So the government has quite a lot of unchecked power to, say, kill anybody around the globe (even senior leadership of foreign states!), with no checks or balances of any kind. But it’s still got almost no ability to look at a problem like climate change and say “Okay, we’re going to need a coordinated society-wide effort on this, with top minds of many different fields figuring out the best course and everybody working together to follow it.” It just can’t be done.
So yeah, I think no realistic amount of electing Democrats is gonna change that stuff. It requires a transformational change, but I’m not gonna act like I know what everybody else should be doing to achieve it.
Since the FDA is wildly inadequate, corrupt, and dangerous, I hope for something that does what the FDA claims to do, while actually doing it.
I don't feel like listing everything out, but I have deep experience with environmental toxicology within my career and I can think of numerous examples of the FDA flatly declining to impose extremely necessary standards, long after science has been shown to be conclusively true. They do the absolute bare minimum they can and are criminally under performing. I hate the FDA.
Many companies internally impose standards on themselves despite the FDA giving no reason to do so, because it is blatantly necessary and will only bite them in the ass down the road. Hard to put into words how inadequate the FDA and EPA are.
On July 12 2023 10:04 JimmiC wrote: [quote] Strange take, they do not know what they believe , it changes weekly.
Not to mention I want people in important positions to be able control their emotions not act like angry tweens. People like that can rarely make good decisions under extreme pressure.
If I could choose between democrats behaving as they currently do, or angry tweens, I would not hesitate to choose angry tweens. I am seeing no evidence of republican dysfunction being a net negative to achieving their goals.
Then I’m not sure you’re looking that hard? They’ve run a fair number of Christine O’Donnell-like candidates over the years that definitely cost them seats. Also, voted for a fair number of policies like the Obamacare-repeal-that-didn’t-even-repeal-Obamacare that cost them seats, too.
I don’t quite get how you arrived at the conclusion that an organization full of infighting and backstabbing is equally effective at achieving its goals as a well-aligned and coordinated one. I’m not a “everybody fall in line and support the party no matter what” guy, but the advantages of getting on the same page seem pretty self-evident.
Are you saying democrats have achieved more in the last 8 years than republicans have?
No, but come on, justify what you’re saying.
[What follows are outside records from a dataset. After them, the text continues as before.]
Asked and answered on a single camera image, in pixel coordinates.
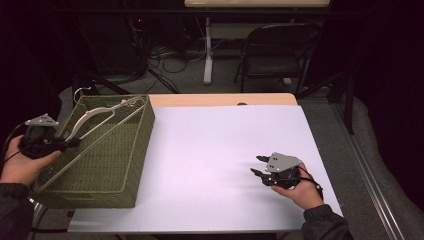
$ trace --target white table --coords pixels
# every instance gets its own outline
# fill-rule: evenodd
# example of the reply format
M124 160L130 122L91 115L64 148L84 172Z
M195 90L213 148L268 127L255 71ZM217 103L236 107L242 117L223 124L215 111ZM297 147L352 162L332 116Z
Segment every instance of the white table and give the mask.
M264 186L250 171L265 168L265 163L256 160L257 155L274 151L302 159L324 188L325 202L342 214L293 95L185 94L152 95L151 99L156 121L136 207L78 209L69 232L249 233L300 229L303 211ZM195 107L163 107L169 106L169 100ZM249 105L233 105L238 102ZM255 102L265 105L253 105Z
M330 0L185 0L186 7L193 8L325 8L330 4ZM210 85L212 83L212 38L226 38L225 35L231 33L232 39L245 38L256 27L263 24L244 25L234 24L230 27L225 27L223 24L217 24L216 31L210 22L210 18L206 18L206 62L203 83Z

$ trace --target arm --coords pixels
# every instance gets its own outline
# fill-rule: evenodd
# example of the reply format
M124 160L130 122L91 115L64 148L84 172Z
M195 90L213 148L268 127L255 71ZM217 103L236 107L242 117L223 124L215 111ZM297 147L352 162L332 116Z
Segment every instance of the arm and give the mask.
M10 142L0 179L0 239L27 238L34 216L34 206L27 198L29 187L60 155L54 152L39 159L27 158L18 153L20 138Z
M305 165L302 163L299 166L301 167L299 168L301 176L309 178L304 171L306 170ZM305 210L303 216L306 222L302 226L305 240L353 239L347 221L335 214L329 205L324 204L312 182L301 181L293 189L283 189L278 186L271 188L280 195L290 198Z

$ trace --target gray carpet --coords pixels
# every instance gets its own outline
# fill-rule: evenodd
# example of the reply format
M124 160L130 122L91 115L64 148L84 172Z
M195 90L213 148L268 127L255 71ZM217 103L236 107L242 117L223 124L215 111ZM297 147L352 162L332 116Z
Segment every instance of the gray carpet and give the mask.
M239 92L239 85L234 84L233 77L238 65L238 59L234 54L228 54L225 43L215 51L215 61L213 65L212 85L203 84L204 60L189 61L184 67L184 62L175 58L164 60L168 70L179 71L179 73L167 73L161 66L156 72L162 72L164 76L171 79L182 93L236 93ZM151 68L157 62L152 61ZM141 80L122 85L132 93L171 93L160 82L157 82L150 74ZM270 81L247 81L246 92L292 92L292 86L285 86L277 80ZM102 94L112 92L104 87L99 87ZM326 89L310 96L304 100L299 100L299 105L305 111L310 124L313 136L317 143L319 152L328 172L336 196L343 203L341 207L345 218L355 239L390 239L385 226L379 216L370 194L368 193L364 181L359 174L356 164L355 153L344 134L343 126L337 121L337 114L333 105L329 105L325 98ZM70 89L61 94L63 109L59 121L66 119L72 108L72 96ZM424 239L424 215L422 211L415 207L404 195L393 176L387 171L381 160L372 127L367 116L366 107L355 101L354 105L354 130L355 138L370 165L374 177L379 187L386 196L388 205L393 211L393 215L399 224L404 235L404 239ZM40 227L44 228L66 228L70 218L65 210L48 210L42 218ZM36 234L34 239L119 239L113 235L92 235L92 234ZM284 236L286 240L302 239L300 232L292 232Z

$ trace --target white tabletop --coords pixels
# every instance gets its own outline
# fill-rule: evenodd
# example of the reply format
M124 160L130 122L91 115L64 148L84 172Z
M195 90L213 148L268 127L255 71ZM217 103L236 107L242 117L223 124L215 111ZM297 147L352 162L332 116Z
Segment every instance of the white tabletop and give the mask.
M186 7L327 7L330 0L185 0Z
M78 209L70 232L237 233L300 229L303 211L254 176L257 155L303 160L342 214L300 106L155 107L136 207Z

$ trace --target dark background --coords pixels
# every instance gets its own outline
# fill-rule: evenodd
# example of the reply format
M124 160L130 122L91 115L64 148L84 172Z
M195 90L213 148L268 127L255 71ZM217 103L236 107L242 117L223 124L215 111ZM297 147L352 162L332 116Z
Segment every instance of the dark background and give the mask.
M119 1L106 2L112 4L109 7L113 7ZM152 2L147 1L147 5L144 4L143 7L183 7L183 1ZM365 10L376 2L378 1L334 1L332 9ZM84 1L68 1L67 4L84 4ZM58 6L58 1L45 1L41 7ZM363 58L355 75L355 96L368 107L379 152L387 167L410 199L424 209L421 187L423 180L420 177L424 170L422 9L419 1L401 1L387 19L387 25L378 29L377 42ZM104 73L104 69L113 69L114 73L124 74L142 71L143 52L138 52L131 44L133 39L126 20L128 19L123 17L113 17L112 20L92 21L85 17L85 21L82 19L79 26L67 18L55 18L52 21L40 11L38 1L2 1L2 143L16 125L28 118L44 113L57 117L61 107L58 94L71 86L78 65L96 73ZM199 34L193 30L196 29L193 19L146 18L143 21L150 34L175 49L184 49L190 36L198 37ZM322 40L311 61L307 84L316 84L345 66L349 56L355 51L363 27L364 22L357 20L326 21ZM115 31L120 39L104 38L102 31ZM112 44L112 40L115 44L113 48L97 53L90 50L89 44L107 45ZM103 58L105 63L99 62L97 58L102 58L96 55L101 56L106 51L125 54L127 62L114 62L107 57Z

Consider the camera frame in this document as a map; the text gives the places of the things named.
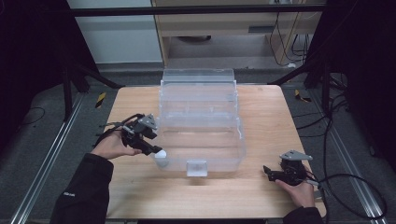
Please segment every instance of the clear plastic container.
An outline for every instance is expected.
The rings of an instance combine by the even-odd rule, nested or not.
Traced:
[[[245,157],[232,69],[165,69],[156,122],[163,152],[151,156],[163,170],[232,172]]]

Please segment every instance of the black sleeve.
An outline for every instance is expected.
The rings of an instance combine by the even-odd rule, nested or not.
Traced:
[[[320,212],[316,207],[299,207],[285,217],[283,217],[284,224],[323,224]]]
[[[50,223],[105,223],[113,168],[110,161],[87,153],[56,201]]]

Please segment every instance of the hand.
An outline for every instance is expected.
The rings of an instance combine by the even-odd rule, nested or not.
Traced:
[[[134,156],[142,153],[142,150],[125,147],[121,141],[121,131],[115,130],[104,138],[91,153],[111,160],[120,156]]]
[[[314,186],[311,184],[302,182],[297,186],[291,186],[278,179],[275,181],[275,183],[290,195],[297,207],[315,207]]]

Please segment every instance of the gray floor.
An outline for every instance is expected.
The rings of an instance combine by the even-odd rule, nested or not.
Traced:
[[[169,68],[234,68],[237,83],[263,84],[286,75],[292,68],[279,66],[272,57],[265,38],[253,36],[212,36],[209,41],[199,38],[175,38],[170,51]],[[103,73],[109,79],[125,85],[159,85],[162,71],[131,71],[124,73]],[[316,99],[318,89],[305,90],[301,81],[304,75],[294,78],[282,87],[296,127],[302,127],[320,118],[319,106],[295,98],[295,90],[303,97]],[[92,149],[101,133],[100,125],[106,123],[111,106],[117,94],[102,83],[89,78],[91,89],[88,93],[76,93],[75,100],[82,97],[82,103],[75,122],[54,161],[48,177],[40,189],[34,204],[27,213],[30,223],[48,223],[54,201],[65,188],[85,152]],[[95,108],[98,95],[105,91],[106,99],[100,108]],[[332,91],[332,97],[339,94]],[[61,129],[64,116],[63,89],[56,86],[39,93],[32,109],[26,116],[19,132],[11,140],[9,153],[0,160],[0,223],[9,223],[23,198],[35,180],[51,145]],[[310,162],[312,171],[321,179],[323,158],[326,151],[328,174],[345,173],[355,164],[361,176],[373,183],[387,200],[389,212],[386,220],[374,222],[357,217],[348,212],[333,196],[327,197],[330,223],[396,223],[396,174],[382,158],[372,157],[369,146],[361,134],[353,116],[343,107],[334,113],[334,125],[329,134],[326,150],[323,136],[308,137],[324,133],[325,122],[319,122],[306,129],[299,130],[306,154],[314,159]],[[343,149],[350,157],[345,158]],[[348,178],[332,181],[332,188],[346,204],[365,214],[360,197],[360,185],[352,184]],[[271,219],[269,223],[281,223],[280,219]]]

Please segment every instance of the wooden table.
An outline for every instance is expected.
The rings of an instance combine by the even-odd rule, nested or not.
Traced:
[[[158,116],[159,89],[120,89],[108,121],[136,113]],[[237,90],[247,155],[236,172],[186,177],[159,170],[143,154],[117,158],[107,218],[271,218],[295,209],[289,194],[262,171],[264,164],[281,170],[282,153],[304,152],[282,90],[265,85],[238,85]],[[317,207],[324,216],[322,200]]]

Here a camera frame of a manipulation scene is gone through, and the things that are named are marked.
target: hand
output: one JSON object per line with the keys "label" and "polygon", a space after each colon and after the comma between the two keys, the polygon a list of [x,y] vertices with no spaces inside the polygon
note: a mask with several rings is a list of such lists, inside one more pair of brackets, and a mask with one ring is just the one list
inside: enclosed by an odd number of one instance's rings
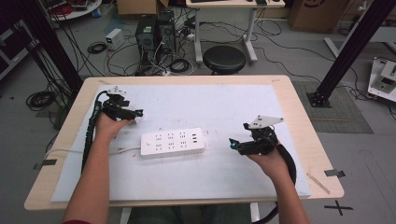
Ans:
{"label": "hand", "polygon": [[255,161],[273,181],[278,177],[290,176],[288,165],[276,148],[265,156],[248,155],[248,157]]}
{"label": "hand", "polygon": [[128,119],[115,121],[109,118],[105,113],[101,113],[98,120],[96,121],[95,139],[98,138],[110,142],[117,136],[121,128],[130,124],[131,122],[132,120]]}

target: white power strip
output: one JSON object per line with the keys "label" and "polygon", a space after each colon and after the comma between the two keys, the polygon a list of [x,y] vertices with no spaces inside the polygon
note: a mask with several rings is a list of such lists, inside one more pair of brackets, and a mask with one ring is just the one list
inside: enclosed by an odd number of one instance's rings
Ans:
{"label": "white power strip", "polygon": [[202,129],[144,133],[140,153],[143,159],[178,156],[204,151]]}

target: black tape mark
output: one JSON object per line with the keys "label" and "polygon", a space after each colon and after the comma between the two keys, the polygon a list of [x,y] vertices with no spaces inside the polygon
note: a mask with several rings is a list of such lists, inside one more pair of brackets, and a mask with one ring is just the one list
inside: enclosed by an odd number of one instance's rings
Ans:
{"label": "black tape mark", "polygon": [[336,175],[338,178],[346,176],[344,171],[337,171],[336,169],[324,171],[324,173],[326,174],[326,176],[334,176],[334,175]]}
{"label": "black tape mark", "polygon": [[340,212],[340,216],[343,216],[343,211],[341,209],[353,210],[353,208],[351,207],[340,206],[337,200],[335,200],[335,204],[337,206],[324,205],[324,208],[338,209],[338,212]]}
{"label": "black tape mark", "polygon": [[35,166],[33,167],[34,170],[41,170],[41,167],[45,166],[45,165],[55,165],[56,164],[56,160],[44,160],[41,162],[41,164],[35,164]]}

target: white desk
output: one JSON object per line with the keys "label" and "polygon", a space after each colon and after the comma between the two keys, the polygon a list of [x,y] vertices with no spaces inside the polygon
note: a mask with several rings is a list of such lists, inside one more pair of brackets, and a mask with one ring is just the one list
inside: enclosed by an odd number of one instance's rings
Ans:
{"label": "white desk", "polygon": [[[294,143],[306,176],[311,196],[308,199],[340,198],[344,190],[336,176],[326,176],[324,171],[332,170],[332,165],[318,140],[312,124],[306,115],[297,93],[286,76],[200,76],[200,77],[96,77],[85,80],[76,101],[70,110],[53,148],[71,148],[79,127],[87,113],[92,99],[100,85],[271,85],[287,120],[290,137]],[[43,166],[30,191],[25,208],[28,210],[65,209],[67,203],[54,203],[51,196],[58,183],[64,166],[65,152],[51,153],[48,159],[57,160],[55,165]],[[202,203],[247,203],[272,201],[272,199],[232,199],[232,200],[171,200],[171,201],[115,201],[111,206],[150,206]]]}
{"label": "white desk", "polygon": [[203,62],[202,50],[201,50],[201,42],[200,42],[200,21],[206,21],[206,18],[201,19],[200,9],[214,8],[211,11],[212,14],[219,14],[220,9],[226,8],[228,9],[228,13],[226,15],[221,14],[223,18],[232,18],[235,20],[235,15],[237,12],[236,9],[247,9],[249,10],[249,15],[246,17],[249,22],[247,28],[247,34],[244,35],[244,44],[247,48],[248,58],[247,61],[249,63],[257,62],[257,56],[254,52],[254,48],[251,45],[250,38],[251,33],[253,32],[253,25],[256,19],[256,13],[258,8],[263,7],[284,7],[285,3],[283,1],[274,2],[271,0],[267,0],[267,6],[258,6],[255,1],[249,2],[247,0],[229,0],[229,1],[218,1],[218,2],[203,2],[203,3],[192,3],[191,0],[187,0],[186,4],[188,7],[195,8],[195,39],[194,39],[194,48],[195,48],[195,60],[197,63]]}

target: stool
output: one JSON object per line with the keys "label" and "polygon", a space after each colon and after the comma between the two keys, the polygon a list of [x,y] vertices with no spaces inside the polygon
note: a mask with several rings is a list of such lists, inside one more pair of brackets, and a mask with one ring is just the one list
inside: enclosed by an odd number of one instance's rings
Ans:
{"label": "stool", "polygon": [[204,53],[204,64],[212,75],[232,75],[244,68],[246,63],[245,54],[230,46],[215,46]]}

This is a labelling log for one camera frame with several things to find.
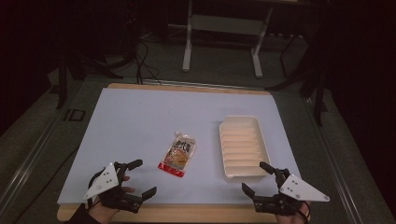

I’m not even convinced “Democrats have been more unified as a party in the last 8 years” is anywhere close to true. “Democrats in disarray” has become a meme, meanwhile the defining narrative of the Trump era was “surely *this* offense is will be what makes Republicans turn against him. No? Ah, well, nevertheless…” over and over and over.
I don’t have a worked out theory of when it’s right to stand by your precise principles and when it’s right to set aside your differences to form a coalition, but all you’re offering right now is “infighting is good, actually,” with no supporting evidence whatsoever. I mean I don’t actually care about MTG and Boebert fighting, and I don’t think voters particularly do either, but “acting like angry tweens is effective politics” is a pretty hot take, dude.
Beyond the usefulness of infighting vs falling in line I think the bottom line is that there are more effective strategies than Democrats are utilizing currently, one of those strategies (and perhaps most importantly,) is the one Republicans are using.
Though I think this general perspective underplays how much things like keeping wages down and workers desperate, while contrary to much of Democrat rhetoric, is ultimately the outcome their donors are paying for.
I’m not actually sure what the bolded is referring to. Capturing SCOTUS? It feels like I missed some context here.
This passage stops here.